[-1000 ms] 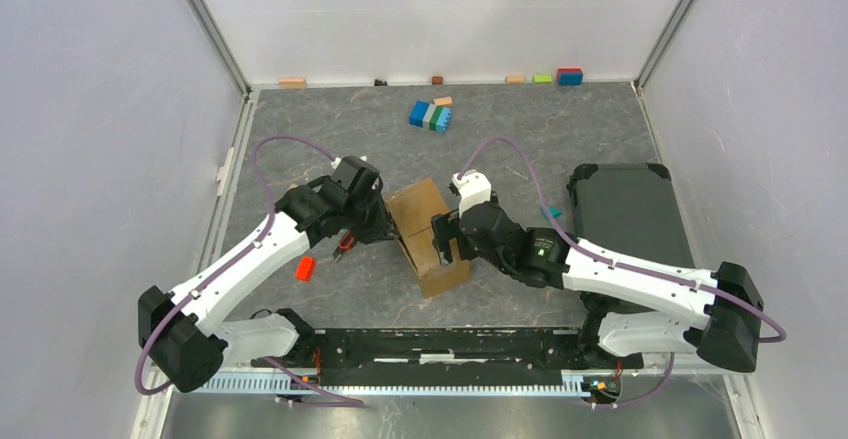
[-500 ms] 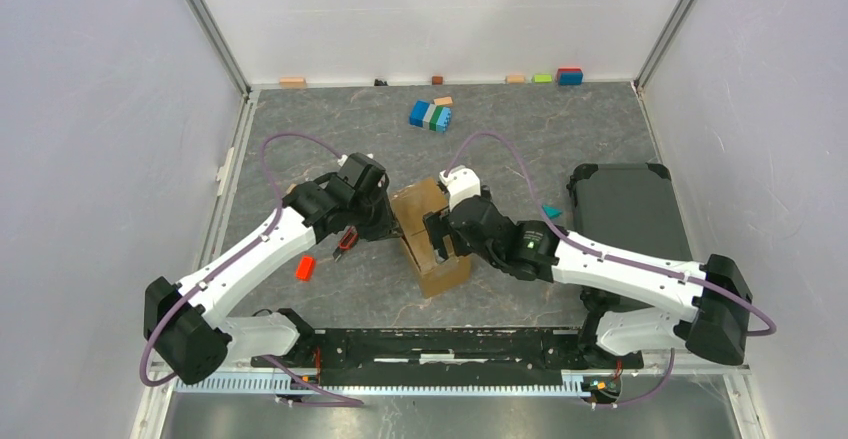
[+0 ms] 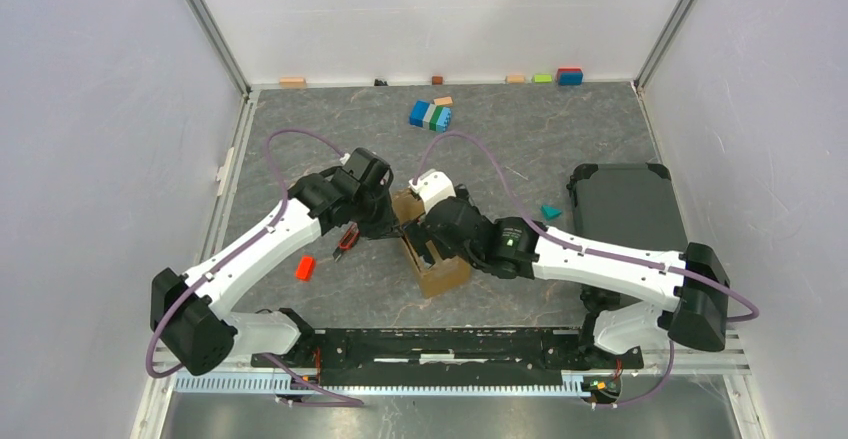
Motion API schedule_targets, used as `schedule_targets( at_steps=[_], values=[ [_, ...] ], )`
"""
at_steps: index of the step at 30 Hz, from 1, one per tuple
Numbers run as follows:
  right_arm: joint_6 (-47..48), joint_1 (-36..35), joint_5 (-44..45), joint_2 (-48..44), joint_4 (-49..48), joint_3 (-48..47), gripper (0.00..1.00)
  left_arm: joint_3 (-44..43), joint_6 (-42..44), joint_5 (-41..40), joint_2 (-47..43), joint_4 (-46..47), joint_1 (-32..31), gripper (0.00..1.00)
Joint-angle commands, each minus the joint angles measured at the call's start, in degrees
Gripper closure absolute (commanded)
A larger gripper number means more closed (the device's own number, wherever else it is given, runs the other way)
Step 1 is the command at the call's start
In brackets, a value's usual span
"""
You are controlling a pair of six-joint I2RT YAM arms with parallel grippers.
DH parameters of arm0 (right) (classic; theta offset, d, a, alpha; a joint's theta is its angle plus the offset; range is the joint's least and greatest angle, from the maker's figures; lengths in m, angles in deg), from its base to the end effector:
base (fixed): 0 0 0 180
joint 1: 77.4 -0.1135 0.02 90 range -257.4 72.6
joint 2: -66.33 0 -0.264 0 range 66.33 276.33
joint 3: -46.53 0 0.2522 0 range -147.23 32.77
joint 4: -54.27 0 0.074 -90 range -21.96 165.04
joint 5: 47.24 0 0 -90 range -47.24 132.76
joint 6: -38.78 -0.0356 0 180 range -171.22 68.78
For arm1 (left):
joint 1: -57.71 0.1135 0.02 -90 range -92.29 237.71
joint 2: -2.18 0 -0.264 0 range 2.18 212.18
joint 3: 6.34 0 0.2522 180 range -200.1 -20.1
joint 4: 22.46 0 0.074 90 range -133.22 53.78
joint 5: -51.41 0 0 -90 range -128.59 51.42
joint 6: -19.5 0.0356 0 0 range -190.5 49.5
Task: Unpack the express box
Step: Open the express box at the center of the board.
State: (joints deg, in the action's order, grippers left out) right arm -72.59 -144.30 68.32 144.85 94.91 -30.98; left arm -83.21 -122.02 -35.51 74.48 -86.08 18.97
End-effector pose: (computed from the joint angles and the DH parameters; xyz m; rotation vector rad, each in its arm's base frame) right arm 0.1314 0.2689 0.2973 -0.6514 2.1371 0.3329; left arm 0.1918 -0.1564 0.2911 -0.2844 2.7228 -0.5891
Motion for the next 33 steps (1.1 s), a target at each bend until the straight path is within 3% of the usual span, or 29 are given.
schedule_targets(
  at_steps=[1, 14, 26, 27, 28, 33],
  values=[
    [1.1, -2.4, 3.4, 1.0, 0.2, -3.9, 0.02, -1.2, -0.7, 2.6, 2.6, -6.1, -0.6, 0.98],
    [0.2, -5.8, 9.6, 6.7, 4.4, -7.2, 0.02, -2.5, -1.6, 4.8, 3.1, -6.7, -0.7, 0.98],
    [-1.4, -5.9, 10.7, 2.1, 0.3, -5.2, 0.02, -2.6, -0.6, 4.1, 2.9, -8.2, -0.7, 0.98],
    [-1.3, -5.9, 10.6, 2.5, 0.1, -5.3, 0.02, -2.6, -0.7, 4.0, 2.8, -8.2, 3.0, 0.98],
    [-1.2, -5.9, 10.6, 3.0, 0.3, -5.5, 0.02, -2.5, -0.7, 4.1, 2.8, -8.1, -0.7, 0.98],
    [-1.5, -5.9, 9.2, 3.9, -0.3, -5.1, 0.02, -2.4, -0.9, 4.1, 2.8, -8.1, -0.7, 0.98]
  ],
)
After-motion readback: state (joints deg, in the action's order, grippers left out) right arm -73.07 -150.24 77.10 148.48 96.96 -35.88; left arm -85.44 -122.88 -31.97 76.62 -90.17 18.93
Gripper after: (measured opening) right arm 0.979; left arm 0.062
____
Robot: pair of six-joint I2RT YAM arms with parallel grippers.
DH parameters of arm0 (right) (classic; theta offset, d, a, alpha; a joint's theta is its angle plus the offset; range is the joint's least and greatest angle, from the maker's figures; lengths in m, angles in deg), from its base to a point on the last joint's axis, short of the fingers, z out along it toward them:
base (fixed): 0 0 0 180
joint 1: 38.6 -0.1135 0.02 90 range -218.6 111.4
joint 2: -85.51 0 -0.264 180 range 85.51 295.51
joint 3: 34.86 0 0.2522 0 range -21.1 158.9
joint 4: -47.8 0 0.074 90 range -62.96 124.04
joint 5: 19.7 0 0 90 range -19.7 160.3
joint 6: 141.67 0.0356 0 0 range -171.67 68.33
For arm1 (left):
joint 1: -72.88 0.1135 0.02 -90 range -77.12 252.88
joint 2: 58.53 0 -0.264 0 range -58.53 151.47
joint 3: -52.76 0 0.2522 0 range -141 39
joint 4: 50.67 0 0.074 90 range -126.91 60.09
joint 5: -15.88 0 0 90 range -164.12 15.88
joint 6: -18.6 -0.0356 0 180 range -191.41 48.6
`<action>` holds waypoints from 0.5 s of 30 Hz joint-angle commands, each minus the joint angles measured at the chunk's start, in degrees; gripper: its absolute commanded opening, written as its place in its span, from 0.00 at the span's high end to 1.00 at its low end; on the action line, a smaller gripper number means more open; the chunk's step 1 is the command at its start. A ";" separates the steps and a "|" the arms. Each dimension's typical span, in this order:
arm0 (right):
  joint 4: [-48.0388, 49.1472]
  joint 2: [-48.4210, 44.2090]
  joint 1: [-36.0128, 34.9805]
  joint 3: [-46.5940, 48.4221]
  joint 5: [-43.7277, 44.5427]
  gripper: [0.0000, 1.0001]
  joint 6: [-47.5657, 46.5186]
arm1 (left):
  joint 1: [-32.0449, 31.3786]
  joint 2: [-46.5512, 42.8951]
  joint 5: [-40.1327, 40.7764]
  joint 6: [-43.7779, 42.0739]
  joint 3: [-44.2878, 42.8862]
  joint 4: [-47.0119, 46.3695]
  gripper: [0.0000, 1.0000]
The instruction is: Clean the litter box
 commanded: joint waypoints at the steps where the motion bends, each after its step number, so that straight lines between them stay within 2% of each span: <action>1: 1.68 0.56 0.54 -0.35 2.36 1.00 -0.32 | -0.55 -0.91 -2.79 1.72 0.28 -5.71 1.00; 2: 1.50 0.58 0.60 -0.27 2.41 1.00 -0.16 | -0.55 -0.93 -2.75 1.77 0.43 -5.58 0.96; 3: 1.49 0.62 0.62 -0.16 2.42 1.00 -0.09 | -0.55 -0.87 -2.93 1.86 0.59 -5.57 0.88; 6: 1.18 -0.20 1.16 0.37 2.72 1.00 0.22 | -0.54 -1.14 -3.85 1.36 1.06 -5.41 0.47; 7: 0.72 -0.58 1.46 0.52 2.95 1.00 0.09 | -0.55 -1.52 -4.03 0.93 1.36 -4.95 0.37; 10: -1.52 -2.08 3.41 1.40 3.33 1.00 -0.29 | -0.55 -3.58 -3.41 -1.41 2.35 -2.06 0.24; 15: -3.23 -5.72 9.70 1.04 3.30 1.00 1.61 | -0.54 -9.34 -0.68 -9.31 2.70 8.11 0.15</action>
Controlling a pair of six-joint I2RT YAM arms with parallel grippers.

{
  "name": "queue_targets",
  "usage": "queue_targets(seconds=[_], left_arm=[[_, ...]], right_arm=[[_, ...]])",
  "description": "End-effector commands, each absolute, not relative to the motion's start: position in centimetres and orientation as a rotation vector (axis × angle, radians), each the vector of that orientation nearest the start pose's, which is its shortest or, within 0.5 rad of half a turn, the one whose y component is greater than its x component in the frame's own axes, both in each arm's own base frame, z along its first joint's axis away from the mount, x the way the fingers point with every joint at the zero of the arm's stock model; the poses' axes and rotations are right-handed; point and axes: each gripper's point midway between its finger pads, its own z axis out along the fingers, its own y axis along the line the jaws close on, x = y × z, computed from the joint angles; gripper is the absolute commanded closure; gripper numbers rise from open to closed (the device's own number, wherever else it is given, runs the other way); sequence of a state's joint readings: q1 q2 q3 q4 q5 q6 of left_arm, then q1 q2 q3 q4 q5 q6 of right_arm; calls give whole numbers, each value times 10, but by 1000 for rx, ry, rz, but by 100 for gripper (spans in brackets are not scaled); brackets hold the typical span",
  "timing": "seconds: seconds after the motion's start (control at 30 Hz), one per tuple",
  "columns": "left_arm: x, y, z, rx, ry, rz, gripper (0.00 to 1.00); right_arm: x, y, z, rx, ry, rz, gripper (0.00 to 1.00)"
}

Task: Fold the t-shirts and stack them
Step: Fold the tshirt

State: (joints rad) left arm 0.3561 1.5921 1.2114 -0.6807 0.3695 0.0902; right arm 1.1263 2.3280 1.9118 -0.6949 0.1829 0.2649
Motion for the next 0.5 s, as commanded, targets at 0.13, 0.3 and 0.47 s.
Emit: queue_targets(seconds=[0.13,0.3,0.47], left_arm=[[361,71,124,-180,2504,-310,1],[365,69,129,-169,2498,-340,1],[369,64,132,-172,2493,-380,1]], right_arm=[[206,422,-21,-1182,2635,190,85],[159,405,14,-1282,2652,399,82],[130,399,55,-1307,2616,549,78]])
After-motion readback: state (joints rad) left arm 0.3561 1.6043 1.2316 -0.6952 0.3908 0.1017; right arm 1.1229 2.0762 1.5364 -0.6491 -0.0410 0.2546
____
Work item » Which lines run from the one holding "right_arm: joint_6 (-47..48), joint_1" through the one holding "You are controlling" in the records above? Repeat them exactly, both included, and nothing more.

Exercise solution »
  right_arm: joint_6 (-47..48), joint_1 (-36..35), joint_5 (-44..45), joint_2 (-48..44), joint_4 (-49..48), joint_3 (-48..47), gripper (0.00..1.00)
  left_arm: joint_3 (-44..43), joint_6 (-42..44), joint_5 (-41..40), joint_2 (-47..43), joint_4 (-46..47), joint_1 (-32..31), gripper (0.00..1.00)
Joint-angle commands, each minus the joint angles measured at the call's start, in degrees
Gripper closure absolute (commanded)
A larger gripper number means more closed (the device's own number, wherever else it is given, runs the other way)
Step 1 is the command at the call's start
In brackets, a value's usual span
"""
You are controlling a pair of six-joint I2RT YAM arms with parallel grippers.

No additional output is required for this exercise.